O aperto nas contas vai atingir em cheio um dos programas prediletos
da classe média na área de saúde, o Aqui Tem Farmácia Popular. A
proposta orçamentária para 2016 encaminhada para o Congresso prevê
repasse zero para a ação, que neste ano receberá R$ 578 milhões.
Criado
em 2006, o programa permite a compra em farmácias credenciadas pelo
governo de medicamentos para rinite, colesterol, mal de Parkinson,
glaucoma, osteoporose, anticoncepcionais e fraldas geriátricas.
Os
descontos chegam a 90%. Com a redução a zero os recursos, na prática
essa política deixa de existir. Pela proposta encaminhada
pelo governo ao Congresso, ficam mantidos o braço do programa chamado
de Saúde Não Tem Preço (em que o paciente não precisa pagar na farmácia
remédios para diabetes, hipertensão e asma) e as unidades próprias do
Farmácia Popular.
O problema, no entanto, é que o
número de unidades próprias dessas farmácias, que já é pequeno, deve
minguar mais em 2016. A previsão é de que não ultrapasse 460 postos de
venda, em todo o País. "Foi uma medida
necessária", justifica a secretária executiva, Ana Paula Menezes.
A
primeira versão da proposta de orçamento encaminhada para o Congresso
reservava para a Saúde um total de R$ 104 bilhões. "Não era a quantia
dos sonhos, mas pelo menos a gente não estava morrendo afogado", afirma a
secretária.Esse cenário, no entanto, mudou.
A
nova versão retira da área R$ 3,8 bilhões.
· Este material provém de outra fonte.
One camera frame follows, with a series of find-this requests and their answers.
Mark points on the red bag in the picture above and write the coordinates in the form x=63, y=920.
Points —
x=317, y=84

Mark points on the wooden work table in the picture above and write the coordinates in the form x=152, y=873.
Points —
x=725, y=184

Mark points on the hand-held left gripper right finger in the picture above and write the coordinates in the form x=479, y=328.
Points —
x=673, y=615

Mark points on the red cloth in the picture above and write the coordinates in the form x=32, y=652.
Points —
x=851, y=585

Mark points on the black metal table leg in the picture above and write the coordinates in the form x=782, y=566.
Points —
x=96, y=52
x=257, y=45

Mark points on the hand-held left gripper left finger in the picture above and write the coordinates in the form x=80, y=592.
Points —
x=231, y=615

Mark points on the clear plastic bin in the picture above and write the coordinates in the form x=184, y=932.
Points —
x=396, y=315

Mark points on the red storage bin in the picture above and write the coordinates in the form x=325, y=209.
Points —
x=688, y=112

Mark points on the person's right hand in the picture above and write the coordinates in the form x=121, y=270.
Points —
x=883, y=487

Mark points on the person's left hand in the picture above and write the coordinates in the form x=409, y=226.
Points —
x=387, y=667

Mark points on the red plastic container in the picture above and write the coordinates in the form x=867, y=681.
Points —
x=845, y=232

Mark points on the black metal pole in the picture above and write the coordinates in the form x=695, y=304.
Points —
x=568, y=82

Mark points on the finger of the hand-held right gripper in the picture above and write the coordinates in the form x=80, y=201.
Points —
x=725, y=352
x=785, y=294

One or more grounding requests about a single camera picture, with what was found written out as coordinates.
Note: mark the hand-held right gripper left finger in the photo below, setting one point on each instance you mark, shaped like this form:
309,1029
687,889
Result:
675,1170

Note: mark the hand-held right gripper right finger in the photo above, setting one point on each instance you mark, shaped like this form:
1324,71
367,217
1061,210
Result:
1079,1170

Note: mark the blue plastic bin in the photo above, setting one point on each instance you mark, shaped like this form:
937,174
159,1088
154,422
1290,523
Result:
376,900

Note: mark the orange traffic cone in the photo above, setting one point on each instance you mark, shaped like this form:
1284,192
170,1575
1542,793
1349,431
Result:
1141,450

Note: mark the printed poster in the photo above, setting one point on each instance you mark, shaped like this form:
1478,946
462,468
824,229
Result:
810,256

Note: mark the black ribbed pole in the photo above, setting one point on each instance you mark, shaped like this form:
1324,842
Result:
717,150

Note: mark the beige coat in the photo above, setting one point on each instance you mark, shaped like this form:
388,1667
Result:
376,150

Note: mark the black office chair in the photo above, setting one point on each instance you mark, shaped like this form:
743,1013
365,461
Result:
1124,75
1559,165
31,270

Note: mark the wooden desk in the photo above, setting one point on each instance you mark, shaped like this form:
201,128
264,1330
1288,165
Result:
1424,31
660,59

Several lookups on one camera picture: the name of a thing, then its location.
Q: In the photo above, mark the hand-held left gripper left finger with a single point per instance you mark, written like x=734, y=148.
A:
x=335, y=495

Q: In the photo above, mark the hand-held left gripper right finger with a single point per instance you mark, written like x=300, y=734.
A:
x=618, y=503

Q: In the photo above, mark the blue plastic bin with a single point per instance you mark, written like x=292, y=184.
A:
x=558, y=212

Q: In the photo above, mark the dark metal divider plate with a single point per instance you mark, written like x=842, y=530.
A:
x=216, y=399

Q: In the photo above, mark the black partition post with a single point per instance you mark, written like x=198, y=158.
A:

A proposta enviada ao
Congresso também enterra um acerto que havia sido feito dentro do
próprio governo, para que o montante reservado a emendas parlamentares,
cujo pagamento passou a ser obrigatório, fosse incorporado ao cálculo
desse mínimo que o governo federal tem de desembolsar.
Os
problemas para o cálculo do orçamento na saúde não se resumem a esse
ajuste, feito na primeira quinzena de setembro. Pela Constituição, tanto
municípios, Estados quanto União têm reservar uma fatia mínima de seu
orçamento para gastos em ações e serviços de saúde.
Para
o cálculo do piso federal, a regra usada até o orçamento de 2015 era: o
equivalente ao que foi desembolsado no ano anterior, acrescida a
variação do Produto Interno Bruto (PIB). Com a mudança, o governo
federal tem de reservar para o setor o equivalente a 13,5% das receitas
correntes líquidas. "Acreditamos que esse é um
mecanismo de cálculo apropriado. O problema foi o comportamento da
economia neste período mais recente", disse Ana Paula.